Zoloft gives your brain more serotonin. Which is what I thought was kinda the only game in town, neurotransmitter-wise. I have been aware of others - dopamine for pleasure, oxytocin for love, etc - but when it comes to the daily battle my brain tries to wage against me, I thought that SSRIs were the weapon of choice.
And then… [gestures around]
Anyway, long story short, I’m on three drugs now to help whip me into neurological shape. One of the new ones, Wellbutrin, is a Dopamine Re-uptake Inhibitor. Which is a thing I did not know existed! It turns out my brain really, really needed dopamine. I’ve been extremely depressed, and my prescriber thinks I might have ADHD? Anyway, I am not too caught up in labels, I just know that I feel a lot different now.

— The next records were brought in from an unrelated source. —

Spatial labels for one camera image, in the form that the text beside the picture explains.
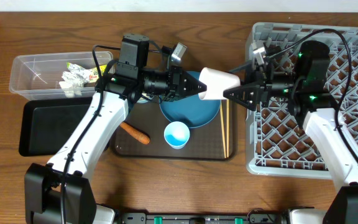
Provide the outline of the light blue small cup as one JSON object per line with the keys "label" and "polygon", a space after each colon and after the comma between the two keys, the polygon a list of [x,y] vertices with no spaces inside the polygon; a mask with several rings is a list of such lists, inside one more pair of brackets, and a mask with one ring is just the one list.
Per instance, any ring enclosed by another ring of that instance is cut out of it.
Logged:
{"label": "light blue small cup", "polygon": [[182,149],[190,139],[190,130],[185,123],[174,121],[163,132],[167,144],[174,149]]}

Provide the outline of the black waste tray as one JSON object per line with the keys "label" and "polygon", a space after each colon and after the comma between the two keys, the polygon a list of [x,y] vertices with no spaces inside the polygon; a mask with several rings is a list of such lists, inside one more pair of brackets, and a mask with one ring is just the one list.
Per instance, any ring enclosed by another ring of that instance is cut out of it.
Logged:
{"label": "black waste tray", "polygon": [[56,154],[86,114],[91,97],[32,100],[24,105],[19,154]]}

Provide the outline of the brown serving tray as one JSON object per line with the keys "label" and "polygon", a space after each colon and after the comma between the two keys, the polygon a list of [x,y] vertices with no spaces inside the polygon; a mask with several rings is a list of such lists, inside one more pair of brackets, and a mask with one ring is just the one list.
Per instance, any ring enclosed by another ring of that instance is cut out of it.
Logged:
{"label": "brown serving tray", "polygon": [[121,127],[117,128],[110,141],[111,150],[121,157],[153,159],[182,159],[199,161],[227,161],[234,157],[237,149],[236,107],[222,101],[226,154],[224,159],[219,112],[208,124],[190,129],[190,139],[182,149],[170,147],[163,132],[171,122],[164,117],[158,103],[138,103],[126,123],[148,135],[150,143],[145,145],[130,136]]}

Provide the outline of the yellow snack wrapper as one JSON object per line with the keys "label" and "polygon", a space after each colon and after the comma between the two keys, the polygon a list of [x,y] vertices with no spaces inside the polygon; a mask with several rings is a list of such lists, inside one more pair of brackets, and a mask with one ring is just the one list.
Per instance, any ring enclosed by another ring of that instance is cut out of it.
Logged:
{"label": "yellow snack wrapper", "polygon": [[87,69],[83,68],[80,65],[67,62],[67,69],[69,70],[69,72],[74,75],[76,79],[84,81],[85,83],[96,82],[99,78],[98,70],[100,70],[100,72],[103,72],[105,68],[106,65],[101,65],[99,68],[94,67]]}

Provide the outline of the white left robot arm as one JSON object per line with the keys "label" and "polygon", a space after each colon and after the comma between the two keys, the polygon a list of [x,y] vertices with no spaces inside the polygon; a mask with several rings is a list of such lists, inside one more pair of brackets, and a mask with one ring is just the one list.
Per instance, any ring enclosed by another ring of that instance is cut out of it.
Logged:
{"label": "white left robot arm", "polygon": [[112,223],[116,211],[95,201],[91,179],[108,142],[144,95],[173,102],[206,91],[181,68],[179,43],[158,47],[162,64],[147,66],[152,41],[125,34],[119,56],[98,69],[91,104],[63,147],[45,164],[31,164],[24,176],[27,223]]}

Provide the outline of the white tissue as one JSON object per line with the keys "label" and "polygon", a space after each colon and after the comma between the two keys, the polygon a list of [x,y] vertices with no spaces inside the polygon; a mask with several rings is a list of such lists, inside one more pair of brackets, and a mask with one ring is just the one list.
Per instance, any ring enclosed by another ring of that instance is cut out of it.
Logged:
{"label": "white tissue", "polygon": [[81,89],[85,85],[85,80],[82,76],[71,72],[63,72],[62,78],[63,81],[60,81],[59,85],[67,98],[82,96]]}

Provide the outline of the pink paper cup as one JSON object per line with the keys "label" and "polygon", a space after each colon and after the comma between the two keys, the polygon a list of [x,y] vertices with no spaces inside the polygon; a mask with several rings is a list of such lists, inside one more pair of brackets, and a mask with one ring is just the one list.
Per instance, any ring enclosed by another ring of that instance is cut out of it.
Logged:
{"label": "pink paper cup", "polygon": [[199,81],[207,87],[206,91],[198,94],[200,100],[225,100],[225,90],[241,85],[237,75],[207,67],[200,72]]}

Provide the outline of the light blue rice bowl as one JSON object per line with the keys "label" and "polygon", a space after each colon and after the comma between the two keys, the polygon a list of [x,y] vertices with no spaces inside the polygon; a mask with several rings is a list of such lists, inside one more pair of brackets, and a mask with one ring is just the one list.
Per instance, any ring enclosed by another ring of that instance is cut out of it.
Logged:
{"label": "light blue rice bowl", "polygon": [[137,103],[150,103],[153,102],[153,97],[149,95],[142,95]]}

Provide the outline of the grey dishwasher rack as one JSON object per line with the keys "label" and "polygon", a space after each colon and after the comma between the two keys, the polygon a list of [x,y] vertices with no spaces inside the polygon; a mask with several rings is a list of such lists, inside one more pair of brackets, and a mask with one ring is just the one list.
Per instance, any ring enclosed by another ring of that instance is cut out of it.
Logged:
{"label": "grey dishwasher rack", "polygon": [[[322,29],[319,25],[258,22],[246,42],[246,57],[252,59],[251,44],[285,48]],[[358,144],[358,27],[336,27],[346,39],[352,58],[347,59],[342,40],[333,33],[314,35],[313,40],[330,48],[325,89],[339,100],[349,132]],[[246,118],[246,167],[252,174],[330,179],[330,174],[311,138],[287,111],[285,99],[273,97],[269,106],[248,111]]]}

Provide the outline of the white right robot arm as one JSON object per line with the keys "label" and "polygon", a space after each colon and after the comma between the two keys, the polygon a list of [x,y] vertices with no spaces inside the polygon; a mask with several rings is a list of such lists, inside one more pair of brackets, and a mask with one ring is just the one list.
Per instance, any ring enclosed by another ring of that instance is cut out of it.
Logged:
{"label": "white right robot arm", "polygon": [[287,99],[289,113],[311,138],[337,194],[328,210],[289,208],[276,223],[358,223],[358,144],[340,111],[342,100],[325,90],[329,47],[306,35],[282,50],[253,48],[256,59],[239,67],[246,79],[223,97],[254,111],[271,97]]}

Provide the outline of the orange carrot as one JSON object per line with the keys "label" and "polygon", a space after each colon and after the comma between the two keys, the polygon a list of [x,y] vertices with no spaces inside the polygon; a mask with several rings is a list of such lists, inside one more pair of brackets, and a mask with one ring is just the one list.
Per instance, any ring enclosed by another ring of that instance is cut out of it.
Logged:
{"label": "orange carrot", "polygon": [[122,122],[120,124],[120,127],[140,143],[145,145],[150,143],[150,138],[148,137],[148,135],[142,133],[141,131],[137,130],[126,122]]}

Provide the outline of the left wooden chopstick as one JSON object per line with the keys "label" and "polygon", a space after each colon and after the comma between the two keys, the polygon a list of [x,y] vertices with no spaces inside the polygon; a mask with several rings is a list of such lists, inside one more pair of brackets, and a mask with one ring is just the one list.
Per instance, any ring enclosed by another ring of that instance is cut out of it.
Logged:
{"label": "left wooden chopstick", "polygon": [[227,154],[226,154],[226,140],[225,140],[224,116],[223,116],[222,101],[220,102],[220,105],[219,105],[219,115],[220,115],[220,122],[221,122],[221,136],[222,136],[222,144],[223,144],[223,154],[224,154],[224,159],[225,159],[227,157]]}

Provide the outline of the dark blue plate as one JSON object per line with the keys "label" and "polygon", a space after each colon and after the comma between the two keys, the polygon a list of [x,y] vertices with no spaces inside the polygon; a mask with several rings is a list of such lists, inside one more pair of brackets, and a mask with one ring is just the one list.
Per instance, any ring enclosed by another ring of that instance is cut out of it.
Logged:
{"label": "dark blue plate", "polygon": [[219,100],[200,100],[198,95],[160,104],[164,117],[170,122],[179,121],[189,128],[202,127],[211,122],[219,112]]}

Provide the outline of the clear plastic waste bin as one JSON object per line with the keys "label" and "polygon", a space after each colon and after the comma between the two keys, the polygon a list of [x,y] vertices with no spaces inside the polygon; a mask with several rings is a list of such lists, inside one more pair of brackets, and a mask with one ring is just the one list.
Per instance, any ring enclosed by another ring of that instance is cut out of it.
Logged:
{"label": "clear plastic waste bin", "polygon": [[91,97],[94,94],[93,83],[72,89],[60,86],[69,63],[85,69],[95,67],[91,52],[18,56],[12,64],[9,90],[28,100]]}

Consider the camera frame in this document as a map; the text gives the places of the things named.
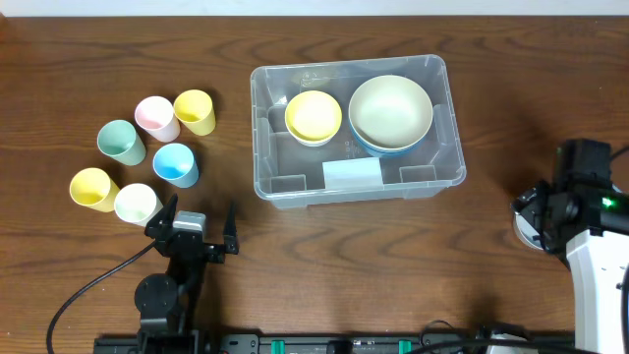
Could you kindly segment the large beige bowl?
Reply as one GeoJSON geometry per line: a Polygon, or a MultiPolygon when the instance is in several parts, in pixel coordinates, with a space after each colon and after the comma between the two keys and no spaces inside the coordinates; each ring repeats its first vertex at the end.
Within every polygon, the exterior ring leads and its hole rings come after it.
{"type": "Polygon", "coordinates": [[[362,83],[348,105],[348,119],[370,146],[395,150],[422,140],[433,121],[428,93],[414,81],[395,75],[362,83]]]}

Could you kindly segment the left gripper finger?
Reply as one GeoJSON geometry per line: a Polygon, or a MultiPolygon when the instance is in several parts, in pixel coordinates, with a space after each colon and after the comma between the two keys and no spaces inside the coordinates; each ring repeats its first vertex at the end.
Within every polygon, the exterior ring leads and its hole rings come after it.
{"type": "Polygon", "coordinates": [[[239,254],[239,240],[235,221],[235,204],[231,203],[227,213],[223,228],[223,240],[225,253],[231,255],[239,254]]]}
{"type": "Polygon", "coordinates": [[[153,240],[167,240],[173,234],[178,195],[173,194],[167,204],[146,224],[144,235],[153,240]]]}

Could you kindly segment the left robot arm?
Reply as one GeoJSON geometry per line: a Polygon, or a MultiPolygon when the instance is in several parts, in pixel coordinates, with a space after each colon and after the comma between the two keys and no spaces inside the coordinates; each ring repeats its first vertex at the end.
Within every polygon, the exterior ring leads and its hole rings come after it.
{"type": "Polygon", "coordinates": [[[228,209],[221,244],[204,241],[206,216],[177,210],[172,196],[146,224],[144,235],[153,248],[169,260],[163,273],[147,276],[135,292],[141,314],[141,352],[201,353],[205,335],[193,328],[196,304],[209,264],[223,264],[227,255],[239,253],[235,207],[228,209]]]}

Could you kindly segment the light grey-blue bowl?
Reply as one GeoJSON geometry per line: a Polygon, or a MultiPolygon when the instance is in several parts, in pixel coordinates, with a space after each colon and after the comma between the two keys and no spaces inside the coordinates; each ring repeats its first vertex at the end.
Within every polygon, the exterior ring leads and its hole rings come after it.
{"type": "Polygon", "coordinates": [[[516,236],[527,247],[542,250],[539,232],[520,213],[514,213],[513,228],[516,236]]]}

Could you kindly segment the small white bowl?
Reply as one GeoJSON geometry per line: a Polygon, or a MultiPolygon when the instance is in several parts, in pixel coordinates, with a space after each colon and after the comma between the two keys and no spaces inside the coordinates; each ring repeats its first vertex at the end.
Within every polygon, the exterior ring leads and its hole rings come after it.
{"type": "Polygon", "coordinates": [[[288,132],[298,143],[309,148],[318,148],[326,145],[338,133],[335,129],[300,132],[294,127],[290,127],[288,132]]]}

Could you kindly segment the yellow bowl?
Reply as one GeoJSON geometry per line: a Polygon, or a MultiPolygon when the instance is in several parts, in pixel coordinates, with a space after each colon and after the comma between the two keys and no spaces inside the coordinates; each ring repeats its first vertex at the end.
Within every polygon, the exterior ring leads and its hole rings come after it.
{"type": "Polygon", "coordinates": [[[300,132],[340,130],[342,110],[337,100],[319,90],[308,90],[293,97],[286,106],[284,122],[287,131],[294,127],[300,132]]]}

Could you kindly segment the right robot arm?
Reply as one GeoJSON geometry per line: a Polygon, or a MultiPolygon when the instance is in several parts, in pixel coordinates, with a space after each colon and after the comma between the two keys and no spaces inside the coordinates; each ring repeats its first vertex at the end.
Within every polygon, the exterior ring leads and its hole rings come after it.
{"type": "Polygon", "coordinates": [[[569,269],[575,299],[575,346],[628,351],[628,197],[613,188],[541,181],[512,203],[516,235],[569,269]]]}

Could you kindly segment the clear plastic storage bin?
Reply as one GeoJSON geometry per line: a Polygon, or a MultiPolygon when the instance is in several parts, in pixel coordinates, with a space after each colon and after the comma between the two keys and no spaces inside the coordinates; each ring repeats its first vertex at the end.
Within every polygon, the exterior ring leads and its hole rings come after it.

I’ve been on Twitter since 2008. So not the first to the party, but early enough. Twitter has always been the place where I’ve been most my unfiltered self. It was the place I would turn to when I couldn’t sleep at night, to scream into the void and get little hearts and likes and notifications that would help light up my cute little deficient dopamine receptors.
In the last 5 years or so, Twitter has served as more than just a place of distraction for me; it started to be a refuge where I felt like people really *got* me. Like, sometimes more than the people in my real life. I was extremely depressed and felt like every day the world was on fire, and here was this place where we had a shared language and a shared sense of doom.
And there has been a LOT of doom. Like a lot.
The pandemic has, by and large, felt like one big, long held breath. A clenched muscle. Waiting for doom, waiting for school to start again, waiting for a vaccine, waiting for someone to come save us, waiting for us to save ourselves. It reminds me of one of my favorite Jenny Holzer truisms:
THERE'S NO REASON TO SLEEP CURLED UP AND BENT. IT'S NOT COMFORTABLE, IT'S NOT GOOD FOR YOU, AND IT DOESN'T PROTECT YOU FROM DANGER. IF YOU'RE WORRIED ABOUT AN ATTACK YOU SHOULD STAY AWAKE OR SLEEP LIGHTLY WITH LIMBS UNFURLED FOR ACTION. - Jenny Holzer, from The Living Series
Sleep lightly, with limbs unfurled for action — ready for the next attack. And then open Twitter, where you’ll find your fellow people that are also staying awake, worrying, you’ll shout into the void
Hi! Is anyone else feeling completely insane? Am I the only one?
and people will like it, and you’ll know you’re not alone.
But here’s the thing that Wellbutrin (and Zoloft, and Remeron…) is teaching me. For one thing, I’m on Twitter a lot less.
For another, that increased dopamine that is swimming around my brain is helping me to make peace with the fact that life, my life, isn’t about reaching out and finding validation and connection amidst the doomscrollers. Or, let’s be honest, it is partly about that. But it’s not only about that. There is other life out here to be lived.
It terrifies me to think about covid being an endemic way of life. But it can’t be the only thing I think about anymore. The waiting can’t be the main organizing principle of my world — the sense that I won’t be happy until ______.
There are a lot of things about my life that make me unhappy; that exacerbate my depression and anxiety and make me feel stuck. Covid, climate collapse, capitalism are some of those things and there’s nothing I can do about them. But some of the other things — those I can change. And with the help of some lovely drugs, a fuckton of therapy, and amazing IRL friends (some of whom I met and became close to on Twitter!) are helping me get there.
Here are some more songs that I rage-sang in the car this past year:
hold yourself. by Tune-Yards
Modern Girl by Sleater-Kinney
good 4 u by Olivia Rodrigo
Wellbutrin changed my life. So glad you’re feeling better.